Recognizing that many real‑world applications involve many‑to‑one matchings (e.g., hospitals with multiple patients, schools with several students per class), the paper extends the methodology beyond one‑to‑one settings. In many‑to‑one contexts the disagreement set’s decomposition is no longer unique, and many candidate decompositions violate capacity constraints. The authors construct an auxiliary unbalanced directed graph and show that finding a feasible decomposition reduces to two classic graph‑theoretic problems: locating augmenting paths and performing an Euler‑tour decomposition. Sufficient conditions for admissibility are provided, and once a feasible decomposition is obtained, the same AP design and inference results apply unchanged.

A brief simulation study (described in the paper) illustrates that the naive design—randomly selecting the entire treatment or control matching with probability ½—has variance that does not vanish with increasing N, whereas the AP design achieves substantially lower variance, especially when long alternating paths are present.

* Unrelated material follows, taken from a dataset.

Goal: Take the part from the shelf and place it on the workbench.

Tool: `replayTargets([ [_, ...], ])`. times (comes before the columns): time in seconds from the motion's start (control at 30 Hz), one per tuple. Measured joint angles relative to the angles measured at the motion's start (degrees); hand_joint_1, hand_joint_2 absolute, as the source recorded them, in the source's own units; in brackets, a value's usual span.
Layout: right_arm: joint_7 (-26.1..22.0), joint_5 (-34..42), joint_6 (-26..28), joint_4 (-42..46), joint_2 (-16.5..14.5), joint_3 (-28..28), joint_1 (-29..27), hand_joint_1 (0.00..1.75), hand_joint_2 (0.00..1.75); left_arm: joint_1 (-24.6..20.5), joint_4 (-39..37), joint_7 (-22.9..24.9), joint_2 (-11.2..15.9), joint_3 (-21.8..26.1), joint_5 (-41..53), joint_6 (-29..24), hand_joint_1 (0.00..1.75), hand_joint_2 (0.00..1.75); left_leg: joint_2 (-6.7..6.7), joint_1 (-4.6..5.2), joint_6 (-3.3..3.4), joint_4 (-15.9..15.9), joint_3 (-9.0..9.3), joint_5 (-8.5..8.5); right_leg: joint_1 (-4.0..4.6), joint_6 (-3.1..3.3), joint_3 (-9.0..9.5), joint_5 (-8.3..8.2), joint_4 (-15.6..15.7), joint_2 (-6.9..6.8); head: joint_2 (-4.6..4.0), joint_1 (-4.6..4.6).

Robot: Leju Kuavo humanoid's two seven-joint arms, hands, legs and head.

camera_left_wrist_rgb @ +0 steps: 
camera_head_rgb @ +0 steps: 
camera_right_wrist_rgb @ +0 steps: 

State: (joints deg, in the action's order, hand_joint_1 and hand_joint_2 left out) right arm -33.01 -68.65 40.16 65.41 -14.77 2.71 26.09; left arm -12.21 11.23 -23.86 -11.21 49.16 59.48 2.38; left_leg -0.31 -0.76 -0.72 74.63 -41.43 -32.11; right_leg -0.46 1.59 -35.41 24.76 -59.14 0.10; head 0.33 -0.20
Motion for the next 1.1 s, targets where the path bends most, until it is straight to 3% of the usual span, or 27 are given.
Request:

The optimal √2 − 1 probability is shown empirically to approach the theoretical minimax bound.

In summary, the contribution of this work is threefold: (1) a rigorous graph‑theoretic characterization of the difference between two matchings via the disagreement set; (2) a novel, design‑based randomization scheme (AP design) that respects matching interference and is provably minimax‑optimal; and (3) a comprehensive inferential framework—including unbiased estimation and a finite‑population CLT—that remains valid under highly heterogeneous and unstable path/cycle structures, and that extends naturally to many‑to‑one matching environments. This framework provides practitioners with a model‑free, statistically sound method for A/B testing of matching algorithms across a wide range of operational domains.